Cap. 2D - Formazione ISS

Data di aggiornamento: 16 dicembre 2010

ISTITUTO SUPERIORE DI SANITA'

L'Istituto Superiore di Sanità gestisce attività di formazione per le  Autorità competenti regionali e territoriali (Formazione attiva) e per il personale dell'Istituto stesso, che svolge attività nell'ambito dei controlli ufficiali (Formazione passiva).

 

FORMAZIONE ATTIVA - ATTIVITÀ DI FORMAZIONE DELL’AUTORITÀ COMPETENTE REGIONALE E TERRITORIALE

Svolta dall’Istituto Superiore di Sanita’ in collaborazione con il Dipartimento per la salute pubblica veterinaria, la nutrizione e la sicurezza degli alimenti - Ministero della Salute

Ai sensi del DPR 20 gennaio 2001, n.70 (Regolamento di Organizzazione dell'Istituto Superiore di Sanità, a norma dell'articolo 9 del D. Lvo 29 ottobre 1999, n. 419), l'Istituto Superiore di Sanità è organo tecnico-scientifico del Servizio Sanitario Nazionale del quale il Ministero della Sanità, le Regioni e tramite queste le Aziende Sanitarie Locali e le Aziende Ospedaliere si avvalgono nell'esercizio delle attribuzioni conferite dalla normativa vigente.

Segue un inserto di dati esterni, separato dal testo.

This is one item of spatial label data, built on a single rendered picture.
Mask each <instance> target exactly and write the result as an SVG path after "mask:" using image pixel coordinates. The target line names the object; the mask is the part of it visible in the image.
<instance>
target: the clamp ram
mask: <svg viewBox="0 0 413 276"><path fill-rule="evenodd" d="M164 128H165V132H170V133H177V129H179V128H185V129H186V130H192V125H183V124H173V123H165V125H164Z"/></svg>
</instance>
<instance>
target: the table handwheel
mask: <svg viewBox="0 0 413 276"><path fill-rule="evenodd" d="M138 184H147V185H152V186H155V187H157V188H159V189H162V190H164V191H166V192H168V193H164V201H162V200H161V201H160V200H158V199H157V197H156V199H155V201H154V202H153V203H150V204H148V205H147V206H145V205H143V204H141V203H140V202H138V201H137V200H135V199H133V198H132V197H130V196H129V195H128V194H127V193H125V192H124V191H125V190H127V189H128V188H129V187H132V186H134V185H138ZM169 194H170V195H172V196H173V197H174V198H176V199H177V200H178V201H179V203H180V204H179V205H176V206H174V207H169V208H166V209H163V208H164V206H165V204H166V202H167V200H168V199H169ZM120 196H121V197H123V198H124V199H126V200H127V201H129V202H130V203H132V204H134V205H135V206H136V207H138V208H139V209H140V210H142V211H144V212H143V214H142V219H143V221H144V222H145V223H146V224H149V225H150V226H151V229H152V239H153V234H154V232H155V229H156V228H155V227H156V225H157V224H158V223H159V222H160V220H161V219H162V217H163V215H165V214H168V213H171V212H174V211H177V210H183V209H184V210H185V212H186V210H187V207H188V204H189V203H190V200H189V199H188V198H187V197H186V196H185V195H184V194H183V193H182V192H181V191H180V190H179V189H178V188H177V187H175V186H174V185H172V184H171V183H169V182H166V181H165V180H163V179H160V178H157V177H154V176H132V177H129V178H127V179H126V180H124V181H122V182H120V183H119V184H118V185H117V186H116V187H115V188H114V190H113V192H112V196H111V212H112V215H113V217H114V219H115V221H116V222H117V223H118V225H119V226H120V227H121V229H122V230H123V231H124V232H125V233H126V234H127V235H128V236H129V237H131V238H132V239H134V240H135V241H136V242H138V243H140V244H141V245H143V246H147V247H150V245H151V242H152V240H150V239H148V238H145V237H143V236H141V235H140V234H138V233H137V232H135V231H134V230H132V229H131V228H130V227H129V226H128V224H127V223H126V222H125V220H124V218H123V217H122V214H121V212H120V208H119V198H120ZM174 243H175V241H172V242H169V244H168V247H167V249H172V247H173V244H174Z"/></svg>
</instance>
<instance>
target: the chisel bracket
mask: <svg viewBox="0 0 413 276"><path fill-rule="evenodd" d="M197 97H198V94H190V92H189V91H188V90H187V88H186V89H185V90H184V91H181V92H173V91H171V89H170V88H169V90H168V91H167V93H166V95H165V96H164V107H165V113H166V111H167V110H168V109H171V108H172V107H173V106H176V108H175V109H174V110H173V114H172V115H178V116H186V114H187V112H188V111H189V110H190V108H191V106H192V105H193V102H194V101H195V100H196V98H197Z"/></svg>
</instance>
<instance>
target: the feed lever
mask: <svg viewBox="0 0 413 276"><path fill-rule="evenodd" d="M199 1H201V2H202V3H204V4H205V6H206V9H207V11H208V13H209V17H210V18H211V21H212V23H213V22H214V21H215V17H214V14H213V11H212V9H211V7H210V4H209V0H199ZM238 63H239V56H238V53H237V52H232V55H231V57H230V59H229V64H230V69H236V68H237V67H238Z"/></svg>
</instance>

Nelle materie di competenza dell'area sanitaria del Ministero della Sanità, l'ISS esercita funzioni e compiti tecnico-scientifici e di coordinamento tecnico; in particolare, svolge funzioni di formazione per quanto concerne la salute pubblica.
In questo contesto il Ministero della Salute (allora Ministero della Sanità) le Regioni e le Province autonome e le Aziende Sanitarie Locali, in particolare  i Dipartimenti di Prevenzione, possono avvalersi, presentando formale richiesta, del personale del Dipartimento di Sanità Pubblica Veterinaria e Sicurezza Alimentare dell’ISS per erogare attività di formazione e addestramento del personale preposto ai controlli ufficiali.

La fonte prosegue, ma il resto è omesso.